Das Ponyfohlen Tobi stürmte übermütig über die Wiese. Den ganzen Tag war es draußen gewesen. Es hatte Grashalme gekostet, sich gewälzt und sogar versucht, unter dem Zaun hindurch zu kriechen. Jetzt kam es atemlos bei seiner Mutter an und stieß ihr die Nase in die Seite. „Lass uns Fangen spielen“, bat es. Die Stute ließ sich jedoch nicht erweichen. „Es ist Zeit zum Schlafen“, erklärte sie und trabte ihm voraus in den Stall. „Ich bin noch gar nicht müde“, meckerte Tobi. „Ich möchte lieber noch eine Runde um die Wiese rennen.“ Aber seine Mutter bestand darauf, dass er sich neben sie ins Stroh legte.
Murrend ließ sich Tobi auf seinen Schlafplatz plumpsen. Doch er dachte gar nicht daran zu schlafen. Sobald das Pony seine Mutter leise schnarchen hörte, stand es vorsichtig wieder auf.

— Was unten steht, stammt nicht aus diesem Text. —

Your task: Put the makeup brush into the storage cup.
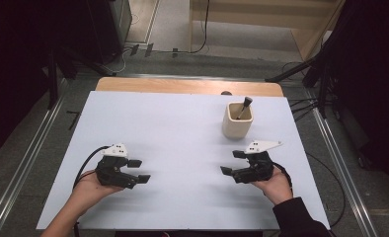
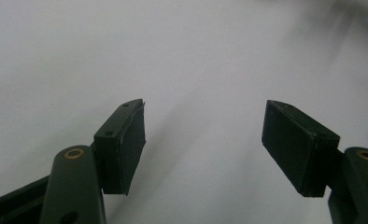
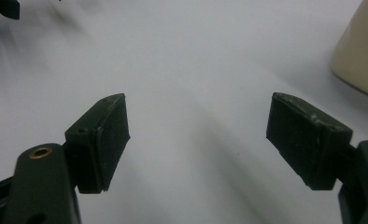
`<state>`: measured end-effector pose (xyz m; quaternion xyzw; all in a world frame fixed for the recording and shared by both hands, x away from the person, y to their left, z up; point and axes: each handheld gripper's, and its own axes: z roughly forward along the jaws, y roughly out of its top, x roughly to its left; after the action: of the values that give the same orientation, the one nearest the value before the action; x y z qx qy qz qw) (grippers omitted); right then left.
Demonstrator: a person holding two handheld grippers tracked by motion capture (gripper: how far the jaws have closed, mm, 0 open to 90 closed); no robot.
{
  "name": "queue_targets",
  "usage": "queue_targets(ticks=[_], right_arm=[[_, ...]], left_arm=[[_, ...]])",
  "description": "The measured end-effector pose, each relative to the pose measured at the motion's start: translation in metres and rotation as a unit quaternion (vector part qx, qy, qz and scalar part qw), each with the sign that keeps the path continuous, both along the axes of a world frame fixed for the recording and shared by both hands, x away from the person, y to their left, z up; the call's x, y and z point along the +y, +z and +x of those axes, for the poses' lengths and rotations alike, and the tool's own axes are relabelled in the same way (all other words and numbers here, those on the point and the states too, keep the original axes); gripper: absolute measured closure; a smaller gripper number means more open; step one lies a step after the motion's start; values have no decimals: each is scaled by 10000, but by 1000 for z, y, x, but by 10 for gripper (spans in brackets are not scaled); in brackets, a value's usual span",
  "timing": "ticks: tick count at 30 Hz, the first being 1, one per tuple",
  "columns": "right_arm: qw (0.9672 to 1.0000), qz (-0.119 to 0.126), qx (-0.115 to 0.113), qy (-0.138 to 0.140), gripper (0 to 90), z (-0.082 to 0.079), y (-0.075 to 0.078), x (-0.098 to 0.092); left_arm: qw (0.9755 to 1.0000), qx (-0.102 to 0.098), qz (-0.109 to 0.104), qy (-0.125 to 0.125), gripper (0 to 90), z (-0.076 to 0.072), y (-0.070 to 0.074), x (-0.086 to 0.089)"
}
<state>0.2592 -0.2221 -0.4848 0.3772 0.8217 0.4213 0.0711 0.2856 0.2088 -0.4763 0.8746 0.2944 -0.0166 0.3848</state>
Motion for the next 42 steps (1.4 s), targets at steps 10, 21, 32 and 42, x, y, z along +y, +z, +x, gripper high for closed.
queue_targets(ticks=[10, 21, 32, 42], right_arm=[[9999, -113, -54, -20, 217, -7, -3, -8], [9997, -222, -3, -80, 218, -9, -11, -16], [9997, -237, -9, -49, 219, -4, -12, -13], [9996, -256, 91, -35, 221, -4, -13, -13]], left_arm=[[10000, -12, -3, 2, 310, 0, 0, 0], [10000, -47, 5, -10, 310, 0, 0, 0], [10000, -48, 20, -38, 309, 0, 0, -1], [10000, -46, 30, -43, 309, 0, -1, -2]])
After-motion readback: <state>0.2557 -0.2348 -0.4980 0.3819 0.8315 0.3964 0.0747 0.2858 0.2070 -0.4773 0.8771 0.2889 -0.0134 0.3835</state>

Zuerst stakste es zum Futtertrog. Bestimmt würde es dort etwas Leckeres finden. Doch außer einer alten, verschrumpelten Möhre gab es hier nichts zu entdecken. Enttäuscht pustete Tobi durch die Nase. Er hätte gerne an einigen Haferkörnern gelutscht, und war sicher gewesen, dass seine Mutter nicht alle aufgegessen hatte.
„Suchst du die hier?“ Eine Maus saß hinter dem Trog und hielt ihm eine Handvoll Körner hin. Ihre Augen glitzerten schelmisch. „Das ist unser Hafer“, protestierte Tobi. „Hol ihn dir doch“, kicherte die Maus. „Fang mich, wenn du kannst!“ Dann drehte sie sich um und war blitzschnell im Stroh verschwunden. Verblüfft blickte Tobi ihr nach. Er konnte kaum glauben, dass die Körnerdiebin mit ihren kurzen Beinen so schnell laufen konnte. Immerhin wusste er nun, wohin der Hafer verschwunden war.
Ein Windstoß rüttelte an der Stalltür. Mit einem leisen Knacken sprang das alte Schloss auf, und die Tür öffnete sich ein Stück. Das Pony hob den Kopf und stellte die Ohren aufmerksam nach vorn. Dann trottete es nachdenklich zum einladenden Türspalt. Wenn es durch die Tür ginge, wäre es wieder auf der Weide. Aber inzwischen war es dunkel geworden, und das kleine Pferd konnte die Wiese nicht mehr erkennen. Ob sie überhaupt noch da war, fragte sich Tobi. Vielleicht verschwanden nachts die Bäume, das Gras und auch alles andere, und es war deshalb nichts mehr zu sehen. Tobi scharrte unruhig mit dem Huf. Er fürchtete sich ein bisschen, aber neugierig war er auch.
Plötzlich schwebte ein leuchtender Punkt vor der Tür. Das seltsame Licht wollte sich Tobi genauer angucken, also wagte er sich mutig aus dem Stall. Draußen war es so finster, dass er nicht den Huf vor Augen sah. Doch dann kam der Mond hinter einer Wolke hervor, und er erkannte die Umrisse der Bäume und des Zaunes. Es ist alles noch da, jubelte Tobi. Die Nacht verschluckt die Sachen nicht, sie versteckt sie nur.
Während sich das Pony noch umschaute, flog der helle Punkt direkt an seiner Nase vorbei. Das Fohlen schnappte danach, aber es erwischte ihn nicht. Das Licht schien sogar mit ihm spielen zu wollen, denn immer wenn das Pferd herankam, flog es ein Stückchen zur Seite. Dich krieg ich noch, grummelte Tobi, und bald drehte er sich wild im Kreis. Irgendwann blieb das Pony erschöpft stehen. Das helle Pünktchen wartete einen Moment, aber als klar war, dass Tobi es nicht mehr verfolgen würde, schwirrte es davon. Müde ließ sich das Fohlen ins Gras fallen und gähnte. Keinen Schritt würde er heute mehr laufen, beschloss Tobi und legte den Kopf ins Gras. Schnell war er eingeschlafen, aber hin und wieder zuckten seine Beine, denn im Traum verfolgte er das Glühwürmchen immer noch.